Hydraulic fracturing or "fracking" has transformed the oil and gas industry, but also raises environmental concerns. As someone who cares deeply about our planet, I wanted to explore how data science could optimize fracking to extract resources responsibly. Fracking involves pumping fluid at high pressure to fracture shale rock, releasing trapped oil and gas. But determining how to best perforate the well is challenging. This project was inspired by a desire to use data to improve this process, reducing its footprint.

What it does

Fracking perforates the wellbore through explosions shaped into "clusters" across "stages" along the well. The number of perforation clusters greatly impacts results. Too few, and fractures are limited. Too many causes complex, uncontrolled fractures. Currently, the number of clusters is determined through trial and error.

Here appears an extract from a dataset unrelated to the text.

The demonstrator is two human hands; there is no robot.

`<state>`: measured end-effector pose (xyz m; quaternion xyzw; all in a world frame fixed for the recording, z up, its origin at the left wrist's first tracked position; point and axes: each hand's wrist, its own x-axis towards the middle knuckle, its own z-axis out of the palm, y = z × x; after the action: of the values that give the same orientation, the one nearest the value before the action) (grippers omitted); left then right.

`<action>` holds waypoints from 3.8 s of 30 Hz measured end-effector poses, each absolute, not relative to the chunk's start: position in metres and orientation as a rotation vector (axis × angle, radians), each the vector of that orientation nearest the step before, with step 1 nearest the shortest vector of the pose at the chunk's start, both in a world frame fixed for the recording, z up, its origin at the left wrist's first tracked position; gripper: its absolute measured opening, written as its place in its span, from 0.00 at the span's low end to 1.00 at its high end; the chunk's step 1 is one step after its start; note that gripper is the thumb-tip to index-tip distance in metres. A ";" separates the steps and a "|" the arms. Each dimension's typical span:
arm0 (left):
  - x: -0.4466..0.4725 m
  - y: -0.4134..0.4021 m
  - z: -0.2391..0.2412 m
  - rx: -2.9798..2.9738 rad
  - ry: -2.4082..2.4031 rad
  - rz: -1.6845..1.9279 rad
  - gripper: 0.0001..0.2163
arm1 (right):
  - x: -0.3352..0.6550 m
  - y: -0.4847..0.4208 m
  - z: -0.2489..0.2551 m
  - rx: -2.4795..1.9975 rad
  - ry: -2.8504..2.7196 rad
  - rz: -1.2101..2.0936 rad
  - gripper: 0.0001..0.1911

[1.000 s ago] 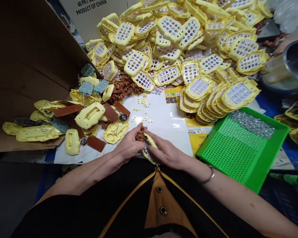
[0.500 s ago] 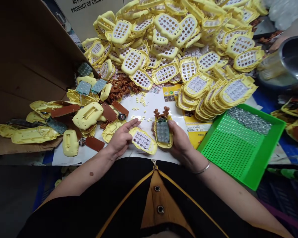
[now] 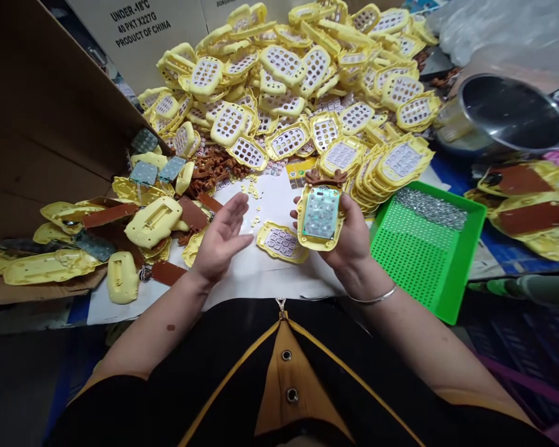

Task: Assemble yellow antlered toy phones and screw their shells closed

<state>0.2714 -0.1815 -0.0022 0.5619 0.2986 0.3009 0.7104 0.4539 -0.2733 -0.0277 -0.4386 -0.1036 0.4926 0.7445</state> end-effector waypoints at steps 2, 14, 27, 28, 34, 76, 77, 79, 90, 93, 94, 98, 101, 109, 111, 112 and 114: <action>0.273 -0.183 0.006 1.044 0.653 0.568 0.28 | 0.444 -0.267 -0.026 -0.971 -0.251 1.095 0.21; 0.254 -0.180 0.020 0.639 0.800 0.638 0.17 | 0.437 -0.242 -0.003 -1.678 -1.185 0.408 0.25; 0.216 -0.177 0.005 0.575 0.672 0.766 0.20 | 0.423 -0.296 -0.074 -2.007 -1.679 0.359 0.35; 0.215 -0.177 0.003 0.571 0.662 0.759 0.20 | 0.424 -0.295 -0.074 -2.004 -1.657 0.352 0.35; 0.212 -0.174 0.000 0.573 0.645 0.731 0.26 | 0.439 -0.301 -0.077 -2.094 -1.515 0.181 0.37; 0.241 -0.208 -0.019 0.353 0.454 0.229 0.27 | 0.425 -0.258 -0.015 -1.236 -0.873 1.216 0.16; 0.241 -0.208 -0.019 0.353 0.462 0.227 0.27 | 0.424 -0.258 -0.016 -1.224 -0.855 1.201 0.16; 0.241 -0.206 -0.020 0.352 0.469 0.222 0.26 | 0.422 -0.258 -0.018 -1.214 -0.848 1.187 0.15; 0.236 -0.198 -0.021 0.362 0.455 0.192 0.26 | 0.438 -0.267 -0.026 -1.376 -1.046 1.093 0.19; 0.235 -0.197 -0.018 0.393 0.482 0.312 0.23 | 0.466 -0.288 -0.019 -1.737 -1.284 0.595 0.15; 0.235 -0.197 -0.017 0.394 0.488 0.344 0.23 | 0.479 -0.296 -0.016 -1.865 -1.340 0.347 0.14; 0.238 -0.199 -0.020 0.368 0.457 0.394 0.23 | 0.529 -0.321 -0.012 -2.173 -1.284 -0.425 0.18; 0.242 -0.202 -0.024 0.370 0.406 0.385 0.26 | 0.554 -0.323 -0.019 -2.280 -1.306 -0.516 0.16; 0.254 -0.202 -0.026 0.418 0.321 0.320 0.28 | 0.569 -0.302 -0.030 -2.373 -1.256 -0.561 0.10; 0.255 -0.201 -0.025 0.431 0.329 0.329 0.28 | 0.572 -0.302 -0.026 -2.396 -1.297 -0.554 0.11; 0.255 -0.200 -0.024 0.438 0.337 0.338 0.28 | 0.572 -0.303 -0.024 -2.403 -1.314 -0.561 0.11; 0.256 -0.199 -0.022 0.456 0.352 0.360 0.28 | 0.565 -0.305 -0.017 -2.388 -1.332 -0.591 0.12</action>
<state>0.2561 -0.1988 -0.0219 0.2239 0.1726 0.1766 0.9428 0.5650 -0.3055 -0.0168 -0.8410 -0.4691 -0.2083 0.1709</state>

My project uses machine learning to predict the ideal number of clusters. It analyzes parameters like rock properties and well geometry to build a customized model for the well. This data-driven recommendation optimizes clusters, improving yields while minimizing environmental impact.

How we built it

I used Python and scikit-learn to build a decision tree regressor, which splits data to make predictions. After exploring relationships in the dataset, I extracted key parameters like density and pay thickness as model features. Using techniques to avoid overfitting, it trains on this data to learn cluster patterns. By visualizing the tree structure and decision boundaries, I interpreted how different variables affect cluster numbers.

Challenges we ran into

The main challenge was the dataset's small size. With few samples, I had to employ validation methods like cross-validation to properly evaluate model performance during training. Feature selection and hyperparameter tuning were also critical to prevent overfitting. Finally, decision tree models can be complex black boxes. Visualizing the model provided insight into its reasoning.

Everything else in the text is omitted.